Using Debit vs. Credit Cards in Everyday Life
Which Is Best?
Debit cards and credit cards may look alike, but they work differently. You can use either to quickly and easily pay for things, whether you’re buying online or in person. You can even get cash with either form of plastic. But they serve different needs, and it’s critical to know where each option excels.
To maximize your security and avoid hassles in your bank account, it’s probably best to use a credit card for everyday spending. But you need to pay off the card every month to avoid interest costs, and annual fees may make credit cards less appealing.
At first glance, fees might make you favor debit cards as you evaluate debit vs. credit cards. The worst fee you may find in a typical debit card is a potential POS fee—charged when you use your PIN number for purchases with a retailer. While the tide is shifting away from banks charging those fees, you may still encounter them. Prepaid debit cards are another story altogether because they are not pure, bank-linked cards. Some prepaid cards have created a reputation for charging high fees, although some cards keep charges to a minimum.

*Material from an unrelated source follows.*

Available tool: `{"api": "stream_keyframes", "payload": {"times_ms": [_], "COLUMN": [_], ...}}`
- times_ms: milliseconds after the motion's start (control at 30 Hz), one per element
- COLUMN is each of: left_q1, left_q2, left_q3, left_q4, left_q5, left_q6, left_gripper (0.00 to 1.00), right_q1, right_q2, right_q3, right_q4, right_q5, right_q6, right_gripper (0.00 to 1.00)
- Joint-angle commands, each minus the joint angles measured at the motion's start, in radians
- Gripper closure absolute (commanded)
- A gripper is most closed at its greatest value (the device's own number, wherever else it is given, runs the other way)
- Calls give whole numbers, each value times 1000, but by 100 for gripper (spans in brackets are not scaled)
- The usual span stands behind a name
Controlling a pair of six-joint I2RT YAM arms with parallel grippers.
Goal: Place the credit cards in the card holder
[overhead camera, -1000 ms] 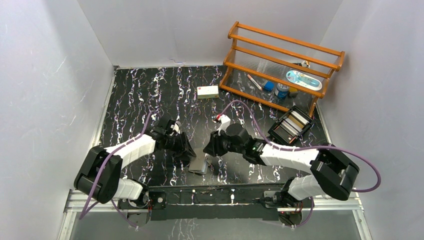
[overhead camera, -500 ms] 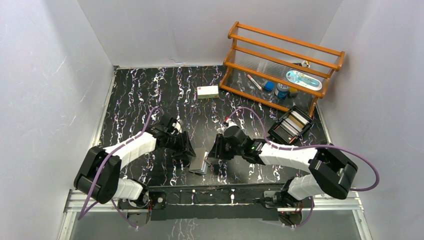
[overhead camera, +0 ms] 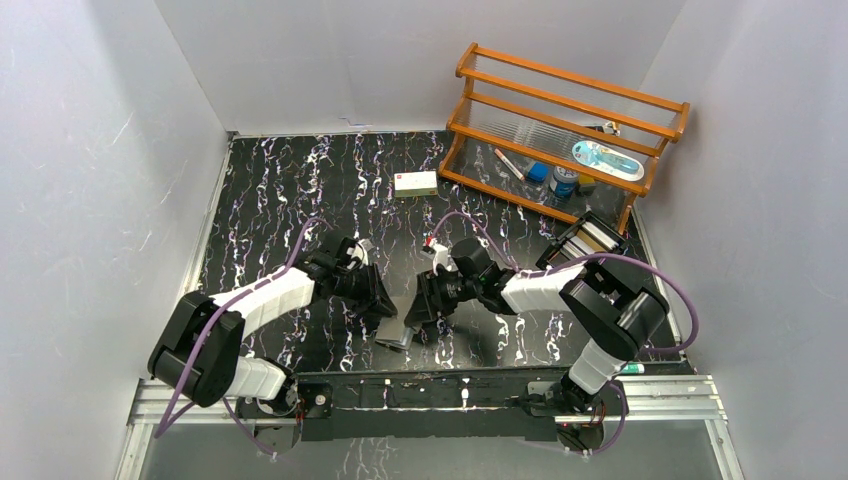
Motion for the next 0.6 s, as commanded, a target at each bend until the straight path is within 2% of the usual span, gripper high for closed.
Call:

Credit cards charge interest, but you can avoid those charges if you pay off your card every month. You may also face annual fees with credit cards, but not all cards charge fees.
Consumer protection varies when it comes to debit and credit cards. Lawmakers place debit cards and credit cards into different categories. But to make debit cards more attractive, some issuers offer a similar level of protection that makes debit cards almost as safe as credit cards—but there are still differences. The biggest problem may be that you expose your checking account to the world with a debit card (see below).
With credit cards, your loss is limited to $50 worth of fraudulent charges. But with debit cards, you must report those errant charges within two days to limit your loss to $50. If you wait too long, you may be fully responsible for somebody else’s purchases.
When you use plastic at some retailers (gas stations, in particular), the merchant may “block” your card. That means they pre-authorize your purchase and reserve money in your account—typically $50 to $100. They don't know exactly how much you'll buy, but they want to make sure you can afford it. If you only buy $20 worth of gas, merchants don’t release the remaining amount immediately—that process can take several days. During that time, you’re unable to use the blocked money, which might cause you to bounce checks or incur overdraft charges.
There is no difference in how retailers block debit vs. credit cards. But pre-authorizations on your credit card use a portion of your credit line—they don’t prevent you from spending money you have in your checking account.
Opening Your Account to the World
Your checking account holds liquid cash that you're planning to use soon. When you use your debit card, you put that cash at risk. Any retailer can make a mistake and withdraw too much money, leaving you short on funds (at least for a while). Furthermore, you might use your PIN all over town to make “debit” purchases and ATM withdrawals. If that number (intentionally or accidentally) gets into the wrong hands, scammers have an easier time getting to your account. Again, you might get your money back after you prove it was a fraud, but that takes time and energy.
Overdrafts and Rubber Checks
Using your debit card as you run around town doing errands can create bounced checks and overdraft costs. Even a $4 sandwich can create a $40 overdraft charge. Why not just use credit? Even a $60 annual fee on your credit card is a small price to pay for knowing you won't bounce checks and start a chain reaction of overdraft fees.
Not Accepted Everywhere You Want to Be
Most of the time, nobody will know or care whether you're using a debit card or a credit card. However, some companies treat these cards differently. Rental car companies have been known to demand a real credit card and deny debit cards when you try to reserve a vehicle. Their justification may be that a credit card implies a minimum level of creditworthiness and responsibility.
Giving up Free Money
A common reason for using debit cards over credit is that you're spending money you actually have—and avoiding interest charges from the credit card company. But if you have enough money for your purchase, why not use a credit card and take advantage of the 30-day grace period? As long as you don't carry a balance on your credit card—and you presumably wouldn't have a balance if you use the reasoning above—then you can generally pay off all your purchases monthly without paying interest.
To maximize interest earnings at your bank, keep your cash in a high-yield savings account. Then, pay off the card balance every month to avoid any interest charges from your card issuer.